**TASK STATEMENT:** Copy, word for word, the lines of the entries below between the one with "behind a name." and the one with "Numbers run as", inclusive, and leave out everything else.

**PROVIDED DATA:**
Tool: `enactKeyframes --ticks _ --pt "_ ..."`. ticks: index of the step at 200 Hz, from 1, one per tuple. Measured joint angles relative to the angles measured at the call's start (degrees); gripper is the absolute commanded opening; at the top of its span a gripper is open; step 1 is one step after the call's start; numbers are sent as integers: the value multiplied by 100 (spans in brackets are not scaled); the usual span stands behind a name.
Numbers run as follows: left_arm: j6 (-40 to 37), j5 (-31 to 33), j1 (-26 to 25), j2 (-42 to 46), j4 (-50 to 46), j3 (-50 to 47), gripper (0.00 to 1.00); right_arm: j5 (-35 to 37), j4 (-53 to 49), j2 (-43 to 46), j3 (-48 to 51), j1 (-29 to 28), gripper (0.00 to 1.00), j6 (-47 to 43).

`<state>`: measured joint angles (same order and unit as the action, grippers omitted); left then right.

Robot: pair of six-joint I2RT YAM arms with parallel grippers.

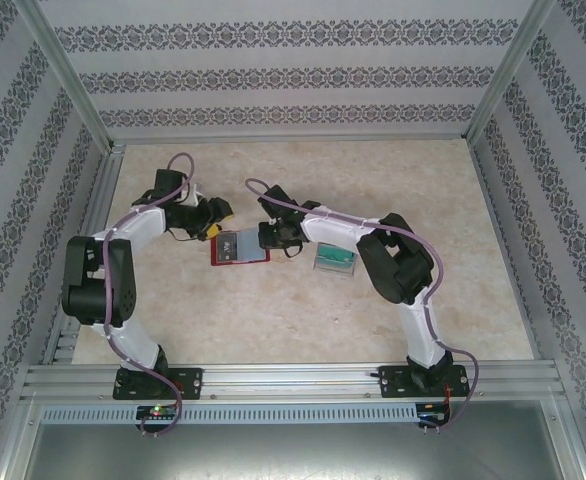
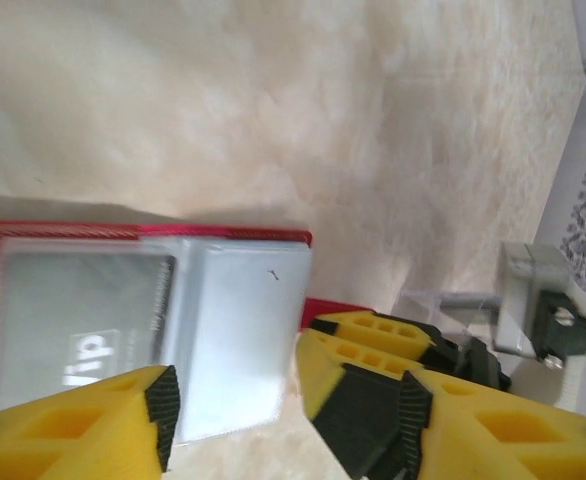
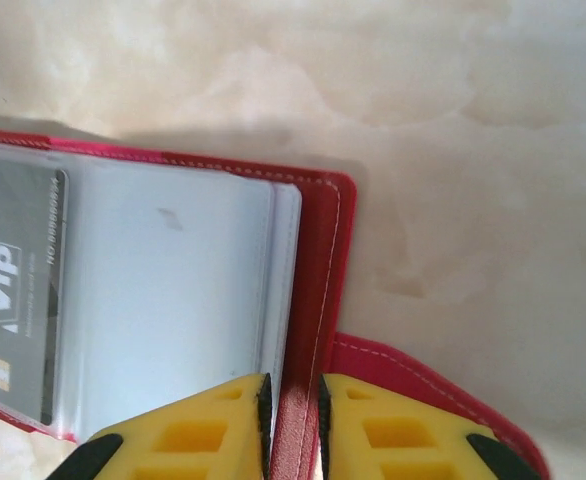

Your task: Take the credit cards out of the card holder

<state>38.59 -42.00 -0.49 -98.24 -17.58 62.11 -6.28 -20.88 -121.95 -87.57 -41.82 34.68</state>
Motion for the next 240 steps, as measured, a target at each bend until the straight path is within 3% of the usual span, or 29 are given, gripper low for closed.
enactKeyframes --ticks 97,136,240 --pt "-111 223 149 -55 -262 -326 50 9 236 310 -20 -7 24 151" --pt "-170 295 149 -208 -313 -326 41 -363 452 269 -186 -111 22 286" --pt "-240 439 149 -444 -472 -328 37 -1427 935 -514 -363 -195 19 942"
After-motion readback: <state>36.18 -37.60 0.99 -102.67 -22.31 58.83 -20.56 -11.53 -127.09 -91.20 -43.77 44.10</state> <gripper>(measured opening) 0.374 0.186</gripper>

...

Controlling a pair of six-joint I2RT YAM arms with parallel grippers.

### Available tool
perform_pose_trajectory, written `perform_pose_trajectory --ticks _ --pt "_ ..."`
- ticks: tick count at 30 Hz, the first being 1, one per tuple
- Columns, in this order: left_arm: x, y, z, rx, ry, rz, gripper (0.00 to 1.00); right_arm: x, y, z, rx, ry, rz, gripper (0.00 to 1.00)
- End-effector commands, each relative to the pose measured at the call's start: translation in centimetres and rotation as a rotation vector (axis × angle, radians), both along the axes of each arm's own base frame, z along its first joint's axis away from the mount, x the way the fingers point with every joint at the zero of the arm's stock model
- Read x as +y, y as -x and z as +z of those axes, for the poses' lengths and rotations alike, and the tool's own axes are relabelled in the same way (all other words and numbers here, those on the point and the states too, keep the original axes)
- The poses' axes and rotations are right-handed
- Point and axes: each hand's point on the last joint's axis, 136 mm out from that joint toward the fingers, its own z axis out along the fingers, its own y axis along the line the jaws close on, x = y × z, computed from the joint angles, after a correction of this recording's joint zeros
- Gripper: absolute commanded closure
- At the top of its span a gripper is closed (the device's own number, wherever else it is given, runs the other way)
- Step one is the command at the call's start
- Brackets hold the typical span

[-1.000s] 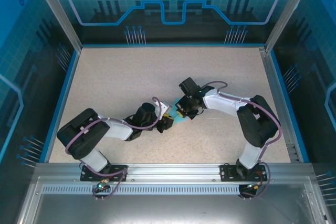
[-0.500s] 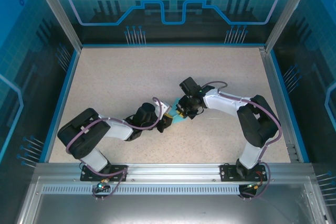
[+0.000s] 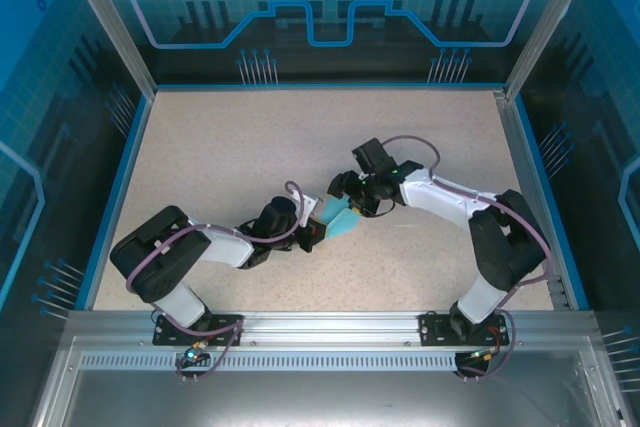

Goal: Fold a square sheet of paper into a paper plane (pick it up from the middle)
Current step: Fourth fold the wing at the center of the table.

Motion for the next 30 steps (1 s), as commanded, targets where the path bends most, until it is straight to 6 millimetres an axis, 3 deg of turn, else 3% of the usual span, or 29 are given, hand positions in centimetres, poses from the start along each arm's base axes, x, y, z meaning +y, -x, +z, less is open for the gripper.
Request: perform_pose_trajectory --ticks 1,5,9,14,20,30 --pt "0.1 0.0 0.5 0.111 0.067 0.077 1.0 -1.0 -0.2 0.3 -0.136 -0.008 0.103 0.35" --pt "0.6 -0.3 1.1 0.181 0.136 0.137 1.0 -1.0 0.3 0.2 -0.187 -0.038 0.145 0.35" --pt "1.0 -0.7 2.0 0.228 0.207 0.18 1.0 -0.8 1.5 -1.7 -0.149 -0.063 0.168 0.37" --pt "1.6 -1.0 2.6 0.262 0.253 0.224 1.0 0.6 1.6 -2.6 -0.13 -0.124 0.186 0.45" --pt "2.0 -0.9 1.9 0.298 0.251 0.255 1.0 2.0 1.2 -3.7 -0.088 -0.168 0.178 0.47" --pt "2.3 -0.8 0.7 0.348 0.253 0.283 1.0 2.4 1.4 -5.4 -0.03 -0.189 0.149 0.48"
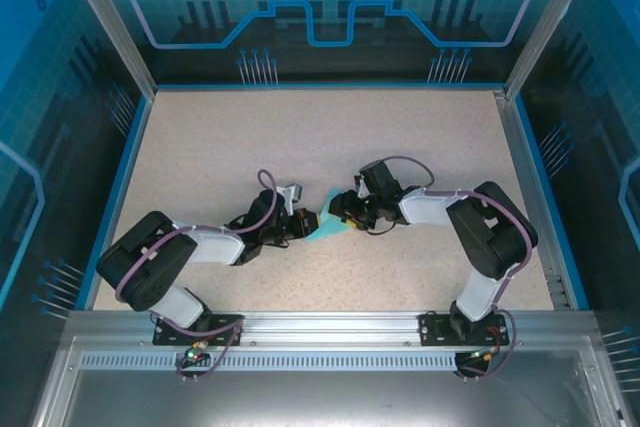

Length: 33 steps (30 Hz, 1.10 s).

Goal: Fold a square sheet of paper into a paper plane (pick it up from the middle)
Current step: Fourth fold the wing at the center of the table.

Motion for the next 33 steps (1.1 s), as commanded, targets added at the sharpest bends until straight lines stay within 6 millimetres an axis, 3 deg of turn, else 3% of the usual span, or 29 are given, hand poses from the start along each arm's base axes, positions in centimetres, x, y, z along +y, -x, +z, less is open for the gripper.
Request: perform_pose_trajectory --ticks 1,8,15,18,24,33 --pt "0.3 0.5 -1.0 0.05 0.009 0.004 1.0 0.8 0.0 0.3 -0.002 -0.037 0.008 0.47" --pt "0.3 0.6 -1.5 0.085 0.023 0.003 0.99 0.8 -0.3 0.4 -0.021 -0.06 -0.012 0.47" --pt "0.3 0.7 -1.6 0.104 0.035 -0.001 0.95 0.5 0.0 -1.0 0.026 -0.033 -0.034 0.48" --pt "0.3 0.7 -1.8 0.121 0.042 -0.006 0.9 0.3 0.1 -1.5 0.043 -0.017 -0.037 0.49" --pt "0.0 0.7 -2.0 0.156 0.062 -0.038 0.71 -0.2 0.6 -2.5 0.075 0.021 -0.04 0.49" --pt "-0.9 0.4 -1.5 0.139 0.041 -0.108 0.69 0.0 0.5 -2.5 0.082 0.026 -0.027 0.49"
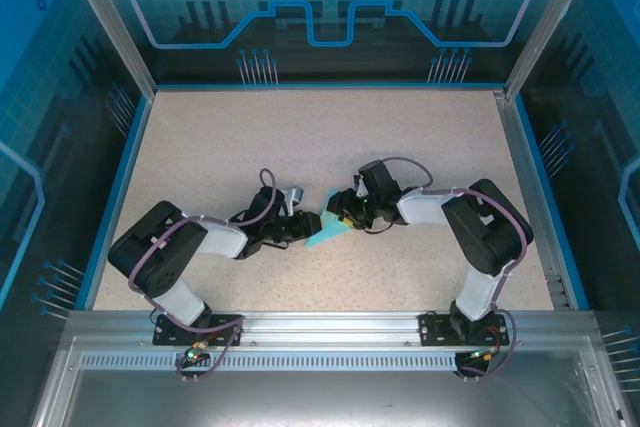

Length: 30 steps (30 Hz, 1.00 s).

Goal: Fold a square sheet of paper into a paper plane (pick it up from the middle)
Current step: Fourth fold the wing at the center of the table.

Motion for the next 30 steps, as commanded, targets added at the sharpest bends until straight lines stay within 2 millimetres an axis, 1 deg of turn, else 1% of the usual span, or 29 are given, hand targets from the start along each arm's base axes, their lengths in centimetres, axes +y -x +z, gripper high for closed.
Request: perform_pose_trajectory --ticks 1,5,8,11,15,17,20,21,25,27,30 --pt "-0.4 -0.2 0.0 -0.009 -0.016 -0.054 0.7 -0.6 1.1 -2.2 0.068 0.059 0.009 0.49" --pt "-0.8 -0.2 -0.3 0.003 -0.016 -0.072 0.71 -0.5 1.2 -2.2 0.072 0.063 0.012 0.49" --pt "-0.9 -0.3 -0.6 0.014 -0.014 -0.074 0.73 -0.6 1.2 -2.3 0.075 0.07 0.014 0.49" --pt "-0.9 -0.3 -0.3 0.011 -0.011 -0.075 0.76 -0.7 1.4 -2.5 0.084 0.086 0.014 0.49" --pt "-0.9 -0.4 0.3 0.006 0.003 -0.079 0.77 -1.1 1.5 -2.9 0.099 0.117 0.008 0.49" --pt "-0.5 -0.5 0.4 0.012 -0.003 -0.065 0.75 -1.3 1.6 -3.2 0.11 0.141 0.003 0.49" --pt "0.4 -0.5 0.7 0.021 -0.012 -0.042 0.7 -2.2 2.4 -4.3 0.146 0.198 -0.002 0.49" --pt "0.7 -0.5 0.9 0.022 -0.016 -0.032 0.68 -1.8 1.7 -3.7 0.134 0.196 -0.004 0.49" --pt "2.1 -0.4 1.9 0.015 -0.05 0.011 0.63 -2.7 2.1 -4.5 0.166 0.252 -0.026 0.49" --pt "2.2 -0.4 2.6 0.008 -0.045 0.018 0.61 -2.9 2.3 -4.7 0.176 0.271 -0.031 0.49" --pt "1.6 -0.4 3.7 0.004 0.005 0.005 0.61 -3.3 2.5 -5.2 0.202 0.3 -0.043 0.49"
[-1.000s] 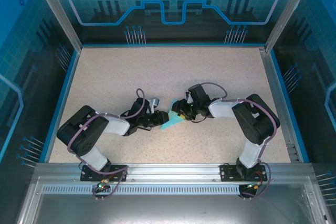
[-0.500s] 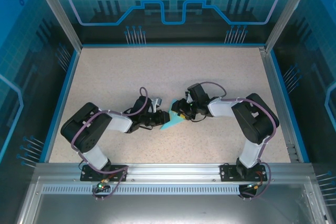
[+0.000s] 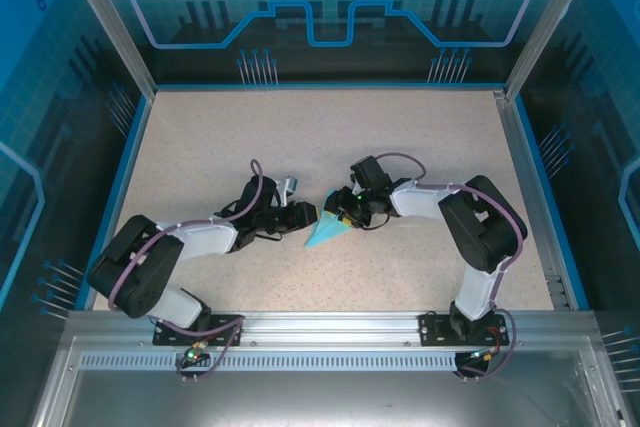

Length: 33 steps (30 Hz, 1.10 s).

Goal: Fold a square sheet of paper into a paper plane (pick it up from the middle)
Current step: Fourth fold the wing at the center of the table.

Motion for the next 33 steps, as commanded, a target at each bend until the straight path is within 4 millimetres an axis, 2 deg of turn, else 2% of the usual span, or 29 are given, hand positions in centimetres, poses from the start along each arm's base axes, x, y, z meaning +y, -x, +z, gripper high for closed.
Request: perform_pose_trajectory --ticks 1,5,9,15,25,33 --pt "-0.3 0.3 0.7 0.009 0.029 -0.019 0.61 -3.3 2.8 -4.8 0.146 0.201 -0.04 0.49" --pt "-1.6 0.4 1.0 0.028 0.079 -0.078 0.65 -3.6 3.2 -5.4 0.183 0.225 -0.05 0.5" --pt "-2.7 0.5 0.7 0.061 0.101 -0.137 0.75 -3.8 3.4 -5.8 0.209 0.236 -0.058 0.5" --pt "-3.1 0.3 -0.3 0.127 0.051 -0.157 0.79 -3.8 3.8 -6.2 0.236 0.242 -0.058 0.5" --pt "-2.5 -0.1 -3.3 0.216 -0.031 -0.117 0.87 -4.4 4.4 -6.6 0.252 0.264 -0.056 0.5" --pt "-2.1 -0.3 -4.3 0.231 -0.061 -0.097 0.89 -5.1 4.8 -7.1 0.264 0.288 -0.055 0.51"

**RESPONSE:**
Tool: `enactKeyframes --ticks _ --pt "_ ..."`. ticks: index of the step at 200 Hz, from 1, one per tuple. Measured joint angles relative to the angles measured at the call's start (degrees); gripper is the absolute commanded opening; at the top of its span a gripper is open; step 1 is one step after the call's start; numbers are sent as integers: the value multiplied by 100 (spans in brackets are not scaled); the usual span stands behind a name.
Numbers run as follows: left_arm: j6 (-40 to 37), j5 (-31 to 33), j1 (-26 to 25), j2 (-42 to 46), j4 (-50 to 46), j3 (-50 to 47), gripper (0.00 to 1.00); right_arm: j5 (-35 to 37), j4 (-53 to 49), j2 (-43 to 46), j3 (-48 to 51), j1 (-29 to 28), gripper (0.00 to 1.00), j6 (-47 to 43).

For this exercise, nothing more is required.